Estimates of the prevalence of aspirin induced asthma depend on the methods used, however. It has been suggested that the gold standard for diagnosing aspirin induced asthma should be either oral or inhaled challenge with aspirin.14 Challenge studies have suggested prevalences as high as 20% in some populations and it is possible that many patients are diagnosed who did not realise that aspirin made their asthma worse.15 Our own anecdotal experience in Nottingham of trying to identify asthmatic patients by oral challenge suggests that these patients are rather more difficult to find than one might expect, based on prevalence figures from questionnaire studies. Interestingly, in the study by Vally et al13 a number of individuals in the random cohort had not been diagnosed as asthmatic but reported respiratory symptoms with aspirin and other NSAIDs, which suggests that these individuals may suffer asthmatic symptoms when challenged with NSAIDs.
Cyclooxygenase, the enzyme responsible for production of prostanoids, exists in two isoforms—COX-1 (the constitutive form) and COX-2 (the inducible inflammatory form).16 There is evidence that the inflammatory form COX-2 is increased in both human asthma16 and in animal models of asthma.17,18 As COX-1 is predominantly involved in the production of protective housekeeping prostanoids, it has been thought that it is COX-1 inhibition which is responsible for the adverse effects of aspirin.19 If this is correct, the new selective COX-2 inhibitors should be less prone to induce aspirin induced asthma.

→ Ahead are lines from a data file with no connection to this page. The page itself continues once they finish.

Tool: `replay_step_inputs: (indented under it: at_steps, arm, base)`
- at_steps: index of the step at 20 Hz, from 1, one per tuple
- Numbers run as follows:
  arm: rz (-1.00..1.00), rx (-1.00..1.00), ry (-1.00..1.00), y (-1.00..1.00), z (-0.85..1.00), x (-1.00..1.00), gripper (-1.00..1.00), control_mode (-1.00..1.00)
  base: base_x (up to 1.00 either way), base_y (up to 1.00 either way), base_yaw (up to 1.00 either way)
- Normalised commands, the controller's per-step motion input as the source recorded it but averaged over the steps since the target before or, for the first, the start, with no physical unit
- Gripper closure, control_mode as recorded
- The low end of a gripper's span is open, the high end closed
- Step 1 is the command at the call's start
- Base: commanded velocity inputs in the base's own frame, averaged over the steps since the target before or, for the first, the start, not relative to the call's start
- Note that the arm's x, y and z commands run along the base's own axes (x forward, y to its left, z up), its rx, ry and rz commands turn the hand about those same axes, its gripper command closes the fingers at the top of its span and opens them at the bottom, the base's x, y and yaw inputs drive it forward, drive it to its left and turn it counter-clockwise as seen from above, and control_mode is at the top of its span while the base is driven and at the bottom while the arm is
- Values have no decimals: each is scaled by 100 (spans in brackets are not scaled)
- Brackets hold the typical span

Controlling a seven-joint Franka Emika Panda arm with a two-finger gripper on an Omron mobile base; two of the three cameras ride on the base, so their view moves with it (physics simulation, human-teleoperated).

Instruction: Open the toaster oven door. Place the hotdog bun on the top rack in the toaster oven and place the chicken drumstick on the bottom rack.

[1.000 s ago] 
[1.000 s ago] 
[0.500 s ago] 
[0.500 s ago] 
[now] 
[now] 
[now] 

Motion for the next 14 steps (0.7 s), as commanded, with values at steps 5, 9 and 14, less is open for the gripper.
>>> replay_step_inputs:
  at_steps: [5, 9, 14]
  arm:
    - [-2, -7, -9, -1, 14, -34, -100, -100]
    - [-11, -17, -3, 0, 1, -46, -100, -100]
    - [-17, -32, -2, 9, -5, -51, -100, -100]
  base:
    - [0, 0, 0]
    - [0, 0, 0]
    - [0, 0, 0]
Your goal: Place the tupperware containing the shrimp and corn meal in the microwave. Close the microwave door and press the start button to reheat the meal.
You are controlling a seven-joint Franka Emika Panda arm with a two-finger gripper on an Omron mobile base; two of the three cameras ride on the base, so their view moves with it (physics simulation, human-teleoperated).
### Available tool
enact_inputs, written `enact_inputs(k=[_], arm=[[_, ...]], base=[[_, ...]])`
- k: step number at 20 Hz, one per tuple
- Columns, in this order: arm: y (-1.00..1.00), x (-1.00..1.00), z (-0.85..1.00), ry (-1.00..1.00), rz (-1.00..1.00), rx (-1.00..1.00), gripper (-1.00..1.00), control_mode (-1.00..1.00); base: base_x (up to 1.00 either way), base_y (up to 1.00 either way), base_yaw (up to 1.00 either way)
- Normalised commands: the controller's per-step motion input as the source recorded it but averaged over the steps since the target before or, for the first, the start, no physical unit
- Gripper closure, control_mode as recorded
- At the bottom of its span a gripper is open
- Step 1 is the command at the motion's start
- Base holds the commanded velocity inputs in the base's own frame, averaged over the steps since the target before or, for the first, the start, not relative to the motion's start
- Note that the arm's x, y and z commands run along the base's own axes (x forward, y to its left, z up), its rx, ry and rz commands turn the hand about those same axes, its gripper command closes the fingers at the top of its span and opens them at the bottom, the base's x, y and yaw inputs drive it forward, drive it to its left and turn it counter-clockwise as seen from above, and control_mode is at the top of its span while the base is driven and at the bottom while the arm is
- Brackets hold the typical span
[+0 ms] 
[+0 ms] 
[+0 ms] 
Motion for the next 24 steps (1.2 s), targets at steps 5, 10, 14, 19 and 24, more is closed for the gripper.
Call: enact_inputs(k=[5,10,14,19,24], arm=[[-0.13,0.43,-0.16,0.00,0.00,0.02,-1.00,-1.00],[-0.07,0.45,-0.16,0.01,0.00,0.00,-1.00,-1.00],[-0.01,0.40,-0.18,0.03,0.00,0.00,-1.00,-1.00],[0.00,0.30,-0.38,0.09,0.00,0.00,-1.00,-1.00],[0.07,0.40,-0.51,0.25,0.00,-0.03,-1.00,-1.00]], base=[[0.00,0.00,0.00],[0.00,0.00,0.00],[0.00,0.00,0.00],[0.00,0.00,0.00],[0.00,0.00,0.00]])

Recent studies suggest that this is, indeed, the case and that adverse respiratory reactions are seen much less commonly with these drugs.20,21
There is clearly still much to be learned about both the genetics and pathogenesis of aspirin induced asthma and of the role of prostaglandins and leukotrienes in airways diseases. Reports such as the one from Australia13 suggest that aspirin induced asthma is an important problem for further study.
There is still much to be learned about the genetics and pathogenesis of aspirin induced asthma and the role of prostaglandins and leukotrienes in airways diseases.